Il y a huit jours à peine, nous étions tous muets d’horreur après le drame Charlie. Que s’est-il passé depuis ? La mort des responsables, un pays qui s’est élevé contre la barbarie et le terrorisme, sous les yeux du monde entier, et une foule de questions pour demain.
J’ai été touchée par ces élans de solidarité, et par l’émotion bienveillante au cours des rassemblements et des marches qui ont fleuri dans toute la France. Pourtant, quelque chose me chagrine aujourd’hui. Cette levée de boucliers en faveur de la liberté d’expression semble s’être muée en une nuée de réactions finalement très politiquement correctes : la France est un magnifique pays (mais ne l’était-il pas déjà avant ?), les dessinateurs étaient des génies, Charlie Hebdo devient intouchable et ceux qui hier encore le conspuaient s’arrachent le dernier numéro et envisagent même de s’y abonner. Et je ne parle même pas du mercantilisme honteux qui s’est emparé de la toile.
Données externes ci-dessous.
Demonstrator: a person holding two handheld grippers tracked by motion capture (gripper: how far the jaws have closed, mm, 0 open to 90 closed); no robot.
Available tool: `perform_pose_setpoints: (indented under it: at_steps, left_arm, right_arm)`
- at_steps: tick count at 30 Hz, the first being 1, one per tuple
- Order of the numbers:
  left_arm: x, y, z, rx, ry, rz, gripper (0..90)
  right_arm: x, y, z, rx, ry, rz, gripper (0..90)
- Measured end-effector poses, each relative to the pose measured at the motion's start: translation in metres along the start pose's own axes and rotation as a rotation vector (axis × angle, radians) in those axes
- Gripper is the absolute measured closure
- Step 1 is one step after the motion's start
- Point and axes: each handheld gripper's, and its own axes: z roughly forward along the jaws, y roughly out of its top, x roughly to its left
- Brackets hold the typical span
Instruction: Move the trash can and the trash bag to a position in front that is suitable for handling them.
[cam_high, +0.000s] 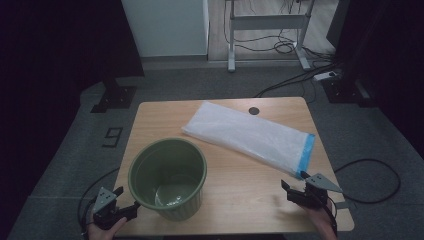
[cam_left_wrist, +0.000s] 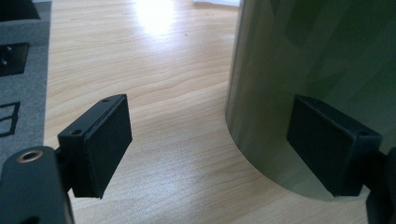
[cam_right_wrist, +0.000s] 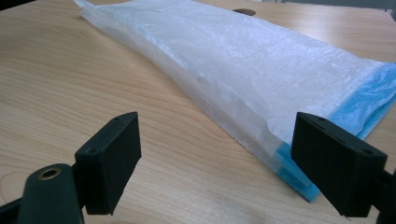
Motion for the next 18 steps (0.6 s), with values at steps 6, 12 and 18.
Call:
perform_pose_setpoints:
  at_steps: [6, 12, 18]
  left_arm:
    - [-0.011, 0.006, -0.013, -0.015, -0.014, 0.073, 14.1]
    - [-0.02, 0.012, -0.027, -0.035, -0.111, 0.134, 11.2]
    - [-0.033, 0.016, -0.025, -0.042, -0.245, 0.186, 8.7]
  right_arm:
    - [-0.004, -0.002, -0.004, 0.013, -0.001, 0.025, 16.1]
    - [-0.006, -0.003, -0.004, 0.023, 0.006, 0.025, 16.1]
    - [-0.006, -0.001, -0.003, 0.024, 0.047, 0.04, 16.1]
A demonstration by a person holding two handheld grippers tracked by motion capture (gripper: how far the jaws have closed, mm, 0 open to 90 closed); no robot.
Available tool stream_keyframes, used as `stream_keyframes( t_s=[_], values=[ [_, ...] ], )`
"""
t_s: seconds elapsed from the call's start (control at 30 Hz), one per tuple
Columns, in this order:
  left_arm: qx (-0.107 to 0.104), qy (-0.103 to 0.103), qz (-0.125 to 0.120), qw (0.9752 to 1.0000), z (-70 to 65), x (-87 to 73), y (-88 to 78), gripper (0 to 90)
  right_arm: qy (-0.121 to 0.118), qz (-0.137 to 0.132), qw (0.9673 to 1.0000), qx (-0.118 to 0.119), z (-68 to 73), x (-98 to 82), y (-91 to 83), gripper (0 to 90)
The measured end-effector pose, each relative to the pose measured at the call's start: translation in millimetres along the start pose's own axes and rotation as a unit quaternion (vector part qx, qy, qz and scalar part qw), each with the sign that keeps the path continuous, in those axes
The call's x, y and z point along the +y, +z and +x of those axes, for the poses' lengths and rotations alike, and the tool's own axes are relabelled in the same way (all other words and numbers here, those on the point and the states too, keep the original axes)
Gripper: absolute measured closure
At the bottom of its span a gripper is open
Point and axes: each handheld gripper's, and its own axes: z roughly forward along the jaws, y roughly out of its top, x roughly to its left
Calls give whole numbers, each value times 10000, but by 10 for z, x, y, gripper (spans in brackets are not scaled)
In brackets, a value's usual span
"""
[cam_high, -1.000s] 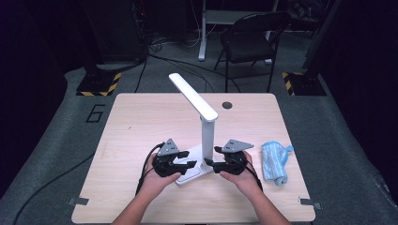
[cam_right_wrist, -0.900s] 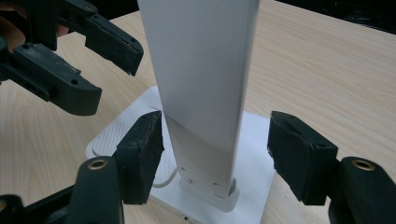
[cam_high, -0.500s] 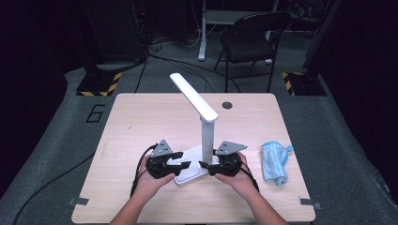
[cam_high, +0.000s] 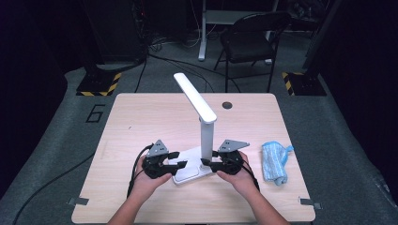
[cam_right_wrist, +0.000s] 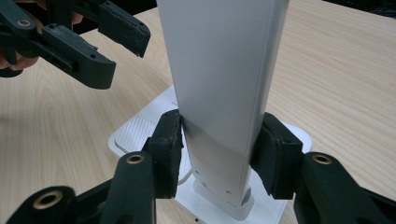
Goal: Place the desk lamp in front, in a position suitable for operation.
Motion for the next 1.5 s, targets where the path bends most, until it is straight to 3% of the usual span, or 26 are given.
stream_keyframes(
  t_s=[0.1,0.13,0.2,0.3,0.5,0.7,0.77,0.8,0.83,0.93,1.03,1.17,1.5],
  values=[
    [24,30,-6,10000,10,-3,-10,484,-107,-17,9999,-60,6,4,7,556],
    [-29,-49,26,10000,5,-2,-20,485,-110,-13,9999,-92,11,5,8,557],
    [-4,36,26,10000,17,3,-30,485,-94,-25,9998,-196,16,6,12,556],
    [33,-76,-41,10000,-3,-2,-32,485,-28,-45,9993,-376,-4,5,4,556],
    [48,24,-78,10000,12,8,-61,483,20,-42,9984,-565,-20,1,-19,559],
    [32,-24,-128,9999,-5,4,-86,480,69,-35,9977,-669,28,-11,-38,565],
    [16,28,-107,9999,-3,4,-101,479,-37,-2,9981,-610,51,-21,-52,576],
    [6,-70,-147,9999,-20,-3,-101,479,-28,-26,9983,-574,72,-30,-55,581],
    [31,41,-146,9999,-5,0,-108,478,-68,-9,9985,-547,94,-36,-66,579],
    [26,36,-131,9999,-8,-3,-128,474,-156,-4,9985,-524,152,-53,-75,575],
    [6,-57,-158,9999,-36,-9,-134,471,-157,-32,9987,-491,200,-71,-89,607],
    [-41,-31,-111,9999,-45,-8,-155,470,-150,-34,9992,-379,254,-92,-103,695],
    [-85,60,-224,9997,-76,10,-212,466,-254,-47,9995,-161,403,-92,-64,756]
  ],
)
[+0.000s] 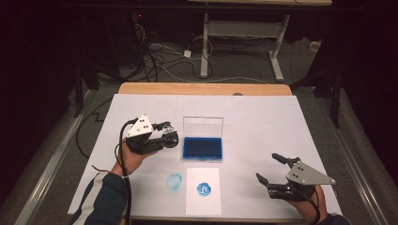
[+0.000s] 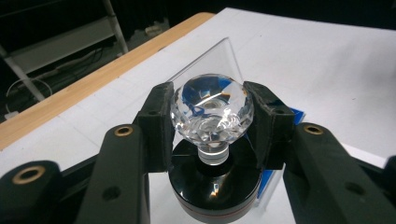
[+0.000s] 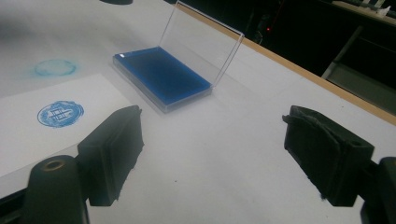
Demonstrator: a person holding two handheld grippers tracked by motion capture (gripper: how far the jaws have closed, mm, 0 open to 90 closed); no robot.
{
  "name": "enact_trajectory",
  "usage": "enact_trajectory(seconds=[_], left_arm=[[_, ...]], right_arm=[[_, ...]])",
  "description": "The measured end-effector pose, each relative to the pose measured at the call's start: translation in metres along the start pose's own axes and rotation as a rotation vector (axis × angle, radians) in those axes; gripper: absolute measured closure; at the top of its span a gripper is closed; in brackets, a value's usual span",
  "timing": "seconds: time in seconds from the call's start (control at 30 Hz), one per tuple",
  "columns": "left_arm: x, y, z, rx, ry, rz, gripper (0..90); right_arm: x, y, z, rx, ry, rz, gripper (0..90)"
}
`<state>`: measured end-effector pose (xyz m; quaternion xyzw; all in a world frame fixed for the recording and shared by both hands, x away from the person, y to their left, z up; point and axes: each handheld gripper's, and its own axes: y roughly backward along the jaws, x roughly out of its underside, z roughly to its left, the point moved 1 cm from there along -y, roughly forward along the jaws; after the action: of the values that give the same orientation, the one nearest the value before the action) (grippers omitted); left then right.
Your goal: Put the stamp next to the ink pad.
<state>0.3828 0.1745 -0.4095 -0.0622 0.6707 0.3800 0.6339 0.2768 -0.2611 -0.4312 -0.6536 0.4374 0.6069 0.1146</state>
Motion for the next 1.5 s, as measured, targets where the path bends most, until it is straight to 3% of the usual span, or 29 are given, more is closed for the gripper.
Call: enact_trajectory(seconds=[0.3,0.6,1.07,1.27,1.5], left_arm=[[0.005,-0.016,0.007,0.009,0.033,0.012,54.0],[0.012,-0.034,0.012,-0.032,0.024,0.080,54.0],[0.033,-0.054,0.019,-0.039,0.068,0.134,53.9],[0.040,-0.059,0.018,-0.033,0.078,0.151,53.9],[0.045,-0.057,0.016,-0.020,0.093,0.137,53.8]], right_arm=[[0.000,-0.001,0.000,-0.009,-0.001,0.001,19.1],[0.001,-0.003,0.002,-0.023,0.005,0.010,19.0],[0.001,-0.004,0.002,-0.029,0.006,0.013,18.6],[0.002,-0.004,0.002,-0.031,0.004,0.014,18.6],[0.002,-0.005,0.002,-0.032,0.003,0.014,18.6]])
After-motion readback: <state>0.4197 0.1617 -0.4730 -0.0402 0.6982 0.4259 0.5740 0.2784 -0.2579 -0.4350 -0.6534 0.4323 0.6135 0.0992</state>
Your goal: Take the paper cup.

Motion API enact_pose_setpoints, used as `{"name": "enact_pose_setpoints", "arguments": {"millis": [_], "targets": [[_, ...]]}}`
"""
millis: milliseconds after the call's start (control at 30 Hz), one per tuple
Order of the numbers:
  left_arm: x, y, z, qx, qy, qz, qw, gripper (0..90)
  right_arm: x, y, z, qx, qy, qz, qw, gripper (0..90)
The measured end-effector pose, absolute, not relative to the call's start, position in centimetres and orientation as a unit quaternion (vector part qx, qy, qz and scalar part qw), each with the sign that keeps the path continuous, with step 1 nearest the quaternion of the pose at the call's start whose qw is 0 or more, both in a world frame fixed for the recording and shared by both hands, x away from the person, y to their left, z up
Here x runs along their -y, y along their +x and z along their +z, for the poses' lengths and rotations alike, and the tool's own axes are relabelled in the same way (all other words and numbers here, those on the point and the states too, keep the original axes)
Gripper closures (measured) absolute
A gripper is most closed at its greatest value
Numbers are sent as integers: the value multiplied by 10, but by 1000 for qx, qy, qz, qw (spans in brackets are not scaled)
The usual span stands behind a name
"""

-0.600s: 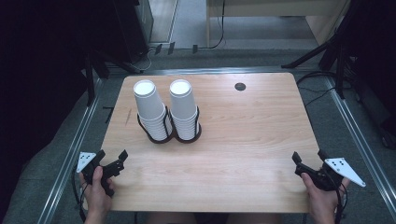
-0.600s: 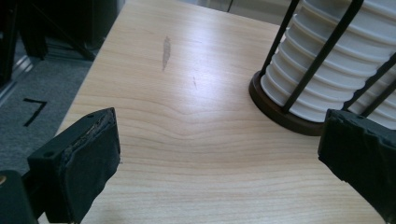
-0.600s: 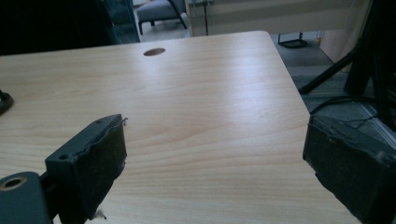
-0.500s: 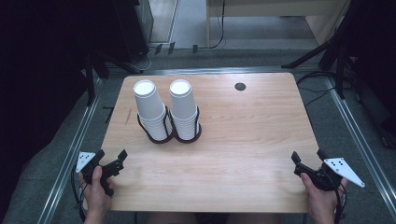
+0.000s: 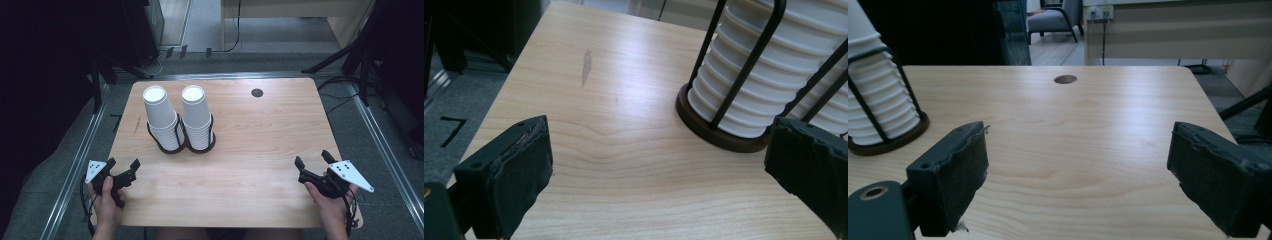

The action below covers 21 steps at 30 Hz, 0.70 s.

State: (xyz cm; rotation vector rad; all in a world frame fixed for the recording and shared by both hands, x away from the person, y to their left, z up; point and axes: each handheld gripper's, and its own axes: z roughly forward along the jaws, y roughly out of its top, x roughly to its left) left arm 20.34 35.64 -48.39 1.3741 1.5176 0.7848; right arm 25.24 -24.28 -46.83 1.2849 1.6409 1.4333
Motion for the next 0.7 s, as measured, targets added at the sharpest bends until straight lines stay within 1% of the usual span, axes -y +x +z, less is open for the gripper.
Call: {"name": "enact_pose_setpoints", "arguments": {"millis": [100, 400, 433, 467, 500, 700], "targets": [[-354, 204, -483, -612, 559, 319, 459, 0, 231, 255, -462, -623, 475, 547, 297, 129], [-352, 208, -484, -609, 562, 316, 462, 0, 198, 266, -443, -635, 444, 568, 278, 137], [-351, 208, -484, -609, 562, 315, 463, 0, 194, 267, -441, -635, 441, 571, 276, 157], [-351, 208, -484, -608, 563, 315, 463, 0, 191, 268, -439, -636, 437, 574, 274, 205], [-350, 209, -484, -607, 564, 314, 464, 0, 188, 269, -436, -635, 434, 577, 275, 230], [-344, 210, -484, -593, 572, 313, 472, 0, 167, 277, -425, -639, 425, 579, 275, 237]]}}
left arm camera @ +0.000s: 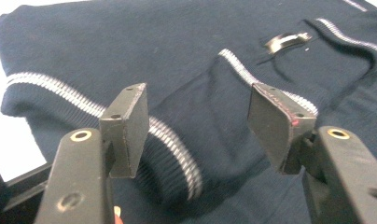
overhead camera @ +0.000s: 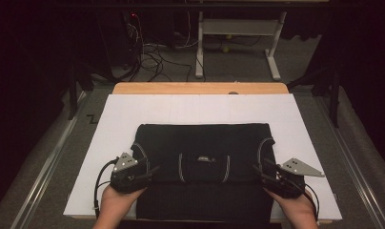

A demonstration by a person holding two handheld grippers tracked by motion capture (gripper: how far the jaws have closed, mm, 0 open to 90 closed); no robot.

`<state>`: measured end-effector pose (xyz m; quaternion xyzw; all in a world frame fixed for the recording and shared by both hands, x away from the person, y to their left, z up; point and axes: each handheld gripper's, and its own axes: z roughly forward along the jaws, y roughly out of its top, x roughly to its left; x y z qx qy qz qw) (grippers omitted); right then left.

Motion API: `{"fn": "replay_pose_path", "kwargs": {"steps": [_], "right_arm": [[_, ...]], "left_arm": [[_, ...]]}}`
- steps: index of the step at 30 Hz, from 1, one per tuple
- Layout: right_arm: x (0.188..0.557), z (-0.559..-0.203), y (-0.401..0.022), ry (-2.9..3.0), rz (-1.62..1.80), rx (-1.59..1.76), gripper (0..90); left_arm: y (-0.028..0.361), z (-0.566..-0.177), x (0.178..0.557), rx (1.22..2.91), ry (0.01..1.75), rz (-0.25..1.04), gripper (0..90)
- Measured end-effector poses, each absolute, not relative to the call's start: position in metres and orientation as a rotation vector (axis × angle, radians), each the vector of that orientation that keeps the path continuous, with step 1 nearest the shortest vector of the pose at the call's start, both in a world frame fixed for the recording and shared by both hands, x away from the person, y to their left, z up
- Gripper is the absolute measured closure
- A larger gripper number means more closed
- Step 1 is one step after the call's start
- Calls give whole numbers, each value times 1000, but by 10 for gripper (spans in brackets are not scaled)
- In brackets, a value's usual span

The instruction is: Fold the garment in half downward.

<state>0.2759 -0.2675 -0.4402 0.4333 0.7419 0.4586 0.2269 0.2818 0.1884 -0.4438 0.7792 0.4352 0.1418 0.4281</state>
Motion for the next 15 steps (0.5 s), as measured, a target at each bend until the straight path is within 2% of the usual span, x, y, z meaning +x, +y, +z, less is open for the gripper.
{"fn": "replay_pose_path", "kwargs": {"steps": [8, 15], "right_arm": [[297, -430, -243, 2091, 1236, 1171, 492], [314, -429, -219, 2130, 1218, 1164, 491]], "left_arm": [[158, -431, 305, 1950, 1064, 312, 363], [136, -432, 327, 1946, 1121, 267, 363]]}}
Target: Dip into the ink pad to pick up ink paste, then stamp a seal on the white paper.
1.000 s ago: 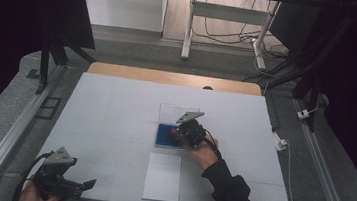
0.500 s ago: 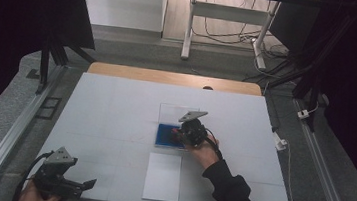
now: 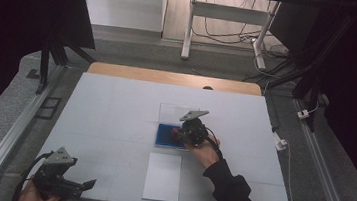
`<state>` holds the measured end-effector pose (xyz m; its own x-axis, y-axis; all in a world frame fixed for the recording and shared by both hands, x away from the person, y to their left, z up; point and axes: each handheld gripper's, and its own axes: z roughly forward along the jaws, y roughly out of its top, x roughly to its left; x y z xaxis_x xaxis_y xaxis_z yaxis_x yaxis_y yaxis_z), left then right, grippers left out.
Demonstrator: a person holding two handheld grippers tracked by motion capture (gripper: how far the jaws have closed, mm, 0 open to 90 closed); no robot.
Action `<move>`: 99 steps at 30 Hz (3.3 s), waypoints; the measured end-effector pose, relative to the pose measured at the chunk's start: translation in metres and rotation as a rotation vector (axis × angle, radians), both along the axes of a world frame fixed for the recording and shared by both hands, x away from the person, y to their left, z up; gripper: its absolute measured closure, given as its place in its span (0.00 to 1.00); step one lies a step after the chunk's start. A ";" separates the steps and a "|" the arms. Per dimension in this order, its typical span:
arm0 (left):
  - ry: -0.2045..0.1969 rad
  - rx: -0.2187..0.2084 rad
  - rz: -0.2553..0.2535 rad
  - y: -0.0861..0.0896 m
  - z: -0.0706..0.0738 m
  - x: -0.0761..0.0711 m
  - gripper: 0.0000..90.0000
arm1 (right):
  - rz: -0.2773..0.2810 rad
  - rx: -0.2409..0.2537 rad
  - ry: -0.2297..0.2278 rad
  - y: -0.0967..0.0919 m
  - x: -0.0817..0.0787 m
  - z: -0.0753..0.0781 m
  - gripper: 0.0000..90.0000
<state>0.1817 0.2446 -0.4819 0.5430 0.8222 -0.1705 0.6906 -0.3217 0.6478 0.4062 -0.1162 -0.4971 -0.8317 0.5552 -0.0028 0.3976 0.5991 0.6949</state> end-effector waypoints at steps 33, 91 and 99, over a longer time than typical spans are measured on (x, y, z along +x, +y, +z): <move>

Tandis que je m’apprêtais comme tout le monde à acquérir mon exemplaire, je me suis soudain réveillée. Je me suis souvenue que les unes du journal me choquaient parfois, que je n’étais pas en accord avec sa ligne éditoriale, et qu’avant ce drame, je ne le lisais pas. Je me suis dit que c’était sauvegarder ma liberté d’expression que de continuer à penser cela, et de n’avoir pas plus aujourd’hui qu’hier envie d’acheter et de lire Charlie Hebdo. En prenant un peu de recul sur ce dernier numéro, j’ai eu le sentiment que Charlie était devenu pour beaucoup comme une bouée de sauvetage dans une mer de valeurs en perdition, un idéal un peu factice auquel se raccrocher. J’ai eu la conviction qu’il était capital au contraire de rester qui nous sommes, fidèles à nos convictions, et de ne pas suivre la masse à moins d’en être convaincu pour une excellente raison.
Alors au lieu d’acheter Charlie Hebdo, j’ai décidé de continuer à pleurer le drame humain en souvenir des victimes, et de laisser cette petite bougie sur mon blog en leur honneur, sans me demander si je suis Charlie ou pas. J’ai aussi décidé de ne pas oublier les atrocités perpétrées partout ailleurs dans le monde, et de me mettre, comme le disait très justement un de mes très bons amis, en urgence de vie, pour éradiquer la haine et la peur.